Friday, August 29, 2014

'Cat'astrophic memories on this blog's seventh birthday!

Today marks seven years of this blog's existence! I know it has been sadly neglected of late, but let me assure you, dear readers, that I constantly have good intentions of posting, and so much to share, and the hope that I will pull up my blogging socks really soon. The following are stories which have been ready to share for quite some time, so here goes:

When we moved to Lucknow in the early eighties, we had to manage without a fridge for a few days.
During those few days, the biggest problem was making sure that the milk did not spoil till the next morning, which meant boiling it a couple of times, and keeping it safe from whichever stray cat decided that it could get into the kitchen. We were slowly acquiring some worldly goods including furniture, as we had moved from a furnished flat abroad. The cat was smarter than we were, until my younger daughter actually stuck a notice in the kitchen, requesting Billi Mausi not to drink our milk.
It worked, and then the fridge came, and that was the end of that particular problem.
                 A few years later I was visiting my cousin in Allahabad, and learned that her house was plagued by an even smarter cat. If she ever forgot to lock the fridge, the visiting cat would put her claws into the rubber gasket lining the door, and pull it open, and raid whatever she could. My youngest child had just started talking then, and would narrate, with big round eyes, the story of his maasi, fridge, cat and taala.
                 Many years later, at the behest of our youngest son, on several mornings the spouse and I  would take a bowl of milk down to our building garden and feed the stray kitten he had found there, until she was strong enough to leave the shelter of our garden and fend for herself in the great wide world. Cats were also wonderful to read about: Paul Gallico's Thomasina comes to mind, as does the more recent The Dalai Lama's Cat, by David Michie.
But cats invading my home were another story..........

                   When we lived in a small township in Tamil Nadu, our house was fitted with Netlon screens, a nylon mesh attached to the window frames with Velcro tapes. Good enough to keep out household pests, we thought, when we moved in to the flat. Little did we know........

                    My oldest sister-in-law and her husband were celebrating their golden anniversary that year, and so we travelled to Jaipur to attend the celebrations.
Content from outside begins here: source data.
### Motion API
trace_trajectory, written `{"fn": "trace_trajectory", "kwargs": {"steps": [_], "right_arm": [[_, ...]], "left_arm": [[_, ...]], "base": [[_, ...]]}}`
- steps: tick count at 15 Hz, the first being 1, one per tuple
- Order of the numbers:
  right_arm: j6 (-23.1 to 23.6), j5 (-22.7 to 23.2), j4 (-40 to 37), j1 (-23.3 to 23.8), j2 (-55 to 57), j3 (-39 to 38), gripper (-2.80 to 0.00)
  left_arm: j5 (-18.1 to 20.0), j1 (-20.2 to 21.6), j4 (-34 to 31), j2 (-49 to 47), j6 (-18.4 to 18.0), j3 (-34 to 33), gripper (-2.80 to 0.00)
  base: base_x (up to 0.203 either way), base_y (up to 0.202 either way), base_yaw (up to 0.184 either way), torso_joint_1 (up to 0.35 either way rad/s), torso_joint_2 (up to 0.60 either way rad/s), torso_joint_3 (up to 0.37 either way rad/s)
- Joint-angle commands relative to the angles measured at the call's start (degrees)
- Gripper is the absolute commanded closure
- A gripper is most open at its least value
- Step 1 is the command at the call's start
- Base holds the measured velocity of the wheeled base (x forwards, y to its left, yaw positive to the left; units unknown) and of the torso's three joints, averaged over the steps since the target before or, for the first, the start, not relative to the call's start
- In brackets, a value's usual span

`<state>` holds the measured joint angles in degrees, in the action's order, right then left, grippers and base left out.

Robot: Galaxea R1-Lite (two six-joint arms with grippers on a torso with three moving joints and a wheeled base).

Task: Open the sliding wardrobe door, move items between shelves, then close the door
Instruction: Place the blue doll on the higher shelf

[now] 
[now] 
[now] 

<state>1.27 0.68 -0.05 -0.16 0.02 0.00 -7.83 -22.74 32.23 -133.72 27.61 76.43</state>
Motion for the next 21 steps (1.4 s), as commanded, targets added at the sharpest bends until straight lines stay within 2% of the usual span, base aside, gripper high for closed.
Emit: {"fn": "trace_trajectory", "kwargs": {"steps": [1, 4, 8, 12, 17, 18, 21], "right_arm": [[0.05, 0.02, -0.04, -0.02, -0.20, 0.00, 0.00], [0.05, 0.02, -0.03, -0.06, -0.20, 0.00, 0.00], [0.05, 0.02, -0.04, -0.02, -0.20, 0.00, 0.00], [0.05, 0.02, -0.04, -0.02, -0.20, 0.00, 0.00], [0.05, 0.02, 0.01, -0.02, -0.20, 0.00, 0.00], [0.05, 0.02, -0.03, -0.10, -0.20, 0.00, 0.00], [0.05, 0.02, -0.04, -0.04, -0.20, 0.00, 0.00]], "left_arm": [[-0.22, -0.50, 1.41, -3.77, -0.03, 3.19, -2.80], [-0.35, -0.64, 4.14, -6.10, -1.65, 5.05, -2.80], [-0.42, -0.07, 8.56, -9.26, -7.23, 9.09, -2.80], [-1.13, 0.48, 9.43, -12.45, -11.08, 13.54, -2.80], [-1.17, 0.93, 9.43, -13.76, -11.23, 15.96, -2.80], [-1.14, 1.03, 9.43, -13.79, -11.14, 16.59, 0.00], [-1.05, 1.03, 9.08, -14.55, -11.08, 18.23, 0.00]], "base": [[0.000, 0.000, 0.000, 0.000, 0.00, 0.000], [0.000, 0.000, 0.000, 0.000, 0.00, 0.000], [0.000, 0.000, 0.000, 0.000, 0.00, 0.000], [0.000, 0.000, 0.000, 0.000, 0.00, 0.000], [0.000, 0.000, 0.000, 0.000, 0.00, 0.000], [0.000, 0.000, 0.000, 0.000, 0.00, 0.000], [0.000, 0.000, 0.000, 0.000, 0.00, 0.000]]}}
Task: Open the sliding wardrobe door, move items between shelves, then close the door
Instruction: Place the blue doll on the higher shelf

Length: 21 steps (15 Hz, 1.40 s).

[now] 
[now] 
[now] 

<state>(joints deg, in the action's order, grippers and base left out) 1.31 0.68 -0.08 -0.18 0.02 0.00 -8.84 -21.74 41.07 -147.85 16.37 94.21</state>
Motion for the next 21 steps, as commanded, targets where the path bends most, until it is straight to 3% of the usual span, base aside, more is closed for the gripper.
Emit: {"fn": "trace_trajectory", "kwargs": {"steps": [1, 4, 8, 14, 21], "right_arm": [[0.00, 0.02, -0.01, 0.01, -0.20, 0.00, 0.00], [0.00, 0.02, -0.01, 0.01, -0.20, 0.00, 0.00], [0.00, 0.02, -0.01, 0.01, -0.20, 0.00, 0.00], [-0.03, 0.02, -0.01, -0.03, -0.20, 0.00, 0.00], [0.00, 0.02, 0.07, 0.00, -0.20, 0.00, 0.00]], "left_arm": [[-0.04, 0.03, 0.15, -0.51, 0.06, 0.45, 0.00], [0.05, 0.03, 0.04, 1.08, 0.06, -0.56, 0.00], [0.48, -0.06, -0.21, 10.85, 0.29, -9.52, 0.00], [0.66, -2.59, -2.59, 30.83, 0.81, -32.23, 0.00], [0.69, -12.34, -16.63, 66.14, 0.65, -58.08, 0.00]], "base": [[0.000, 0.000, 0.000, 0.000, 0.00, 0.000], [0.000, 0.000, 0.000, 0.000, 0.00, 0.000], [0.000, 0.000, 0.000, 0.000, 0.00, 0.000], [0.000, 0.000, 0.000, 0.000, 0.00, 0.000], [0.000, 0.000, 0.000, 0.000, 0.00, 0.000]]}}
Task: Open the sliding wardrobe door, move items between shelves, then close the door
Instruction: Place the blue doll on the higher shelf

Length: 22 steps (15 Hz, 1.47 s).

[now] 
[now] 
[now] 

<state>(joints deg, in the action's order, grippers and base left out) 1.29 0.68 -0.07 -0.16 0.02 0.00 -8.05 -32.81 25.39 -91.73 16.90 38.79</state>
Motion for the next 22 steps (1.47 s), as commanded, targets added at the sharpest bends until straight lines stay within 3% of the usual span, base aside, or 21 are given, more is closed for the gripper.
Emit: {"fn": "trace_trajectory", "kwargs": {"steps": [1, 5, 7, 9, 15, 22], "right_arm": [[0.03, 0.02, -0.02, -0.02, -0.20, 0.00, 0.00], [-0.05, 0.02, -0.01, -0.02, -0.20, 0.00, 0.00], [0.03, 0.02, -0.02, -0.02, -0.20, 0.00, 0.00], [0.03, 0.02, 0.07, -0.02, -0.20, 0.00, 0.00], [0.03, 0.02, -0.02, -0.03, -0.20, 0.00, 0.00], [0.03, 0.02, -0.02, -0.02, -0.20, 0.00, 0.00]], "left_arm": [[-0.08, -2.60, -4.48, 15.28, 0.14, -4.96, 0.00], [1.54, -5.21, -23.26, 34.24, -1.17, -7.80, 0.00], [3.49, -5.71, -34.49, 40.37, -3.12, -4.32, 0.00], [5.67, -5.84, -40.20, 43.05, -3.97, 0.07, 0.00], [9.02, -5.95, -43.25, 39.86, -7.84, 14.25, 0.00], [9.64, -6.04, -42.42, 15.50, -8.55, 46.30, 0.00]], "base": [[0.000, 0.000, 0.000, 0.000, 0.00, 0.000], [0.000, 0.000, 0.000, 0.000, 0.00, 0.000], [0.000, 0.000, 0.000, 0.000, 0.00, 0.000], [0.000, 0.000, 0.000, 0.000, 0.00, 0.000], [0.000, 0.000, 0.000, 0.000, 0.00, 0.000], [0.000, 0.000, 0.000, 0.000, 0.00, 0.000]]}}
My parents stayed alone for the couple  of days that we were away, knowing that it was a short trip, and that we had good neighbours who would help them in case of need. Our township was a couple of hours away from Chennai, and my return flight was a late one. I was sure that my parents would be fast asleep when I got home. (The spouse had to travel on work from Delhi, so I was returning alone). However, both of them were awake and anxiously waiting for me, and all the internal doors were tightly closed, and the house was stifling. There had been an influx of kittens, three or four of them, and they had managed to keep them out of the bedrooms by keeping the doors firmly shut. We finally retired for the remains of the night. I was quite upset that all my arrangements for my parents' well being in my absence were not fool proof, or should I say kitten proof?.

                    The next morning I investigated the matter. The sitting room windows were kept open for ventilation, ostensibly safe from pests with the Netlon screens. The bottom of one screen was completely loose, the mother cat must have pushed it open. I remembered wondering how the lid of the pan of ghee I had made some days earlier had mysteriously fallen to the floor........
The bedrooms and the kitchen were kitten free. Which meant that the kittens were hiding in the drawing room, behind the sofas or floor length curtains. I opened the front door and one escaped.
I chased the remaining two into the second balcony, but how to release them from there? I couldn't leave them there to starve either. I scooped one up into the handle of the walking stick and tossed it onto the lawn below, hoping that it would survive the one-storey drop. Seeing it land safely on all fours, I quickly despatched the other one as well, and then went in to make tea for us all.